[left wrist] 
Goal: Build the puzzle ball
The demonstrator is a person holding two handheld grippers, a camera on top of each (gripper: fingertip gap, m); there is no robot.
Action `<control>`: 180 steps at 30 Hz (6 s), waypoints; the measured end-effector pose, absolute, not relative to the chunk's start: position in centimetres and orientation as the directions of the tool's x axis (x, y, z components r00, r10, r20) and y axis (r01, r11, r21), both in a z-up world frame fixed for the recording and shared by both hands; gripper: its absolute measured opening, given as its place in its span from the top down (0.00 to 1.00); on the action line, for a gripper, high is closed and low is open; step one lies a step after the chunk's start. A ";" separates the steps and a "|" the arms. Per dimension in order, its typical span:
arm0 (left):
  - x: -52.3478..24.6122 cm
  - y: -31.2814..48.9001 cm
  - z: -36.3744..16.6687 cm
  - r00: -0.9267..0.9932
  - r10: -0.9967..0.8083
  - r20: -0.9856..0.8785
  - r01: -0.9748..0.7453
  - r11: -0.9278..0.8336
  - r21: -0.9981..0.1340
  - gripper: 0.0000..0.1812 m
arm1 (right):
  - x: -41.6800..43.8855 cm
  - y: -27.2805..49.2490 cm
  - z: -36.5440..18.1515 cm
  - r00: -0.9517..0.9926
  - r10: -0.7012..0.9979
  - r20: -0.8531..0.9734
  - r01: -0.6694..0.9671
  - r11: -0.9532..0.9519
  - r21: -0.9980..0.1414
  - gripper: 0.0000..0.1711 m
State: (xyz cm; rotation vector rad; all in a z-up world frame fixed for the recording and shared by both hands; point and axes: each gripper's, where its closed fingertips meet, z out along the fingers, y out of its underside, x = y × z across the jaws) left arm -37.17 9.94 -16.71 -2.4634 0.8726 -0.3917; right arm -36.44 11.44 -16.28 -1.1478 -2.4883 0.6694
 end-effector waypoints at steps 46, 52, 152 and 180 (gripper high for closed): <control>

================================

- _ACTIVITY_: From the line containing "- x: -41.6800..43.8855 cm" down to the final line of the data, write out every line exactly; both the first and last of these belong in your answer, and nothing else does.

- _RESPONSE FOR THIS EXERCISE_:
  - x: -41.6800..43.8855 cm
  - y: -27.2805..49.2490 cm
  - z: -36.5440..18.1515 cm
  - r00: -0.9517..0.9926
  - r10: -0.7012..0.9979
  - r20: -0.8531..0.9734
  - r01: -0.6694..0.9671
  - r11: -0.9532..0.9519
  - r21: -0.9980..0.1414
  - gripper: 0.0000..0.1711 m
State: (xyz cm; rotation vector rad; all in a z-up world frame fixed for the recording and shared by both hands; point and axes: each gripper's, where its closed fingertips meet, z out along the fingers, y out of its underside, x = y × z across the jaws) left arm -37.17 9.94 -16.71 -2.4634 0.8726 -0.3917; right arm -36.44 11.44 -16.28 -1.1478 -2.4883 0.6694
 end-effector waypoints at steps 46, 52, 152 and 180 (gripper high for closed): <control>

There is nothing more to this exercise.